You are viewing a plain text version of this content. The canonical link for it is here.

Posted to user@spark.apache.org by "Ulanov, Alexander" <al...@hpe.com> on 2016/01/04 22:06:18 UTC

RE: SparkML algos limitations question.

Hi Yanbo,

As long as two models fit into memory of a single machine, there should be no problems, so even 16GB machines can handle large models. (master should have more memory because it runs LBFGS) In my experiments, I’ve trained the models 12M and 32M parameters without issues.

Best regards, Alexander

From: Yanbo Liang [mailto:ybliang8@gmail.com]
Sent: Sunday, December 27, 2015 2:23 AM
To: Joseph Bradley
Cc: Eugene Morozov; user; dev@spark.apache.org
Subject: Re: SparkML algos limitations question.

Hi Eugene,

AFAIK, the current implementation of MultilayerPerceptronClassifier have some scalability problems if the model is very huge (such as >10M), although I think the limitation can cover many use cases already.

Yanbo

2015-12-16 6:00 GMT+08:00 Joseph Bradley <jo...@databricks.com>>:
Hi Eugene,

The maxDepth parameter exists because the implementation uses Integer node IDs which correspond to positions in the binary tree.  This simplified the implementation.  I'd like to eventually modify it to avoid depending on tree node IDs, but that is not yet on the roadmap.

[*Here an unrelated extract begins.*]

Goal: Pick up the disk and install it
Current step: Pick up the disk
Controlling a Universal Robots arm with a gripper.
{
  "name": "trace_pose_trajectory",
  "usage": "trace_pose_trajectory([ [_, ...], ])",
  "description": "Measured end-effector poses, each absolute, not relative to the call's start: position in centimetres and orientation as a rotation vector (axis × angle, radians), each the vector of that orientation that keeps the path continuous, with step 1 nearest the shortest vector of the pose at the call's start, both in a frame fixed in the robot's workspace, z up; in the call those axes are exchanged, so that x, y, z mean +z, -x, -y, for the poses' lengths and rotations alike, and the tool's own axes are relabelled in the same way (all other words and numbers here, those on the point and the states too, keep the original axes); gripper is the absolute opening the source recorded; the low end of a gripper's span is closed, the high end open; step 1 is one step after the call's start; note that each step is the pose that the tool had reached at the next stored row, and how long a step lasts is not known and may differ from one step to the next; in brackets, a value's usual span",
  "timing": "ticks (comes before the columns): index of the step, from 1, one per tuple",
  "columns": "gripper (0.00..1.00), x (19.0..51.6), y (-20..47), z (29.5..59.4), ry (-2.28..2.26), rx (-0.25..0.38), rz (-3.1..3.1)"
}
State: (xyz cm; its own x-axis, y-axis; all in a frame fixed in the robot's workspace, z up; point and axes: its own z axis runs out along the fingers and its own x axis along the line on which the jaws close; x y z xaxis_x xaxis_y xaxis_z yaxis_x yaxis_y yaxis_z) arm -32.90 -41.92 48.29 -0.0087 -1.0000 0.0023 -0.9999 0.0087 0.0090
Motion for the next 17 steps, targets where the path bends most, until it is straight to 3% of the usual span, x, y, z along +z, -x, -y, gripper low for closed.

There is not an analogous limit for the GLMs you listed, but I'm not very familiar with the perceptron implementation.

Joseph

On Mon, Dec 14, 2015 at 10:52 AM, Eugene Morozov <ev...@gmail.com>> wrote:
Hello!

I'm currently working on POC and try to use Random Forest (classification and regression). I also have to check SVM and Multiclass perceptron (other algos are less important at the moment). So far I've discovered that Random Forest has a limitation of maxDepth for trees and just out of curiosity I wonder why such a limitation has been introduced?

An actual question is that I'm going to use Spark ML in production next year and would like to know if there are other limitations like maxDepth in RF for other algorithms: Logistic Regression, Perceptron, SVM, etc.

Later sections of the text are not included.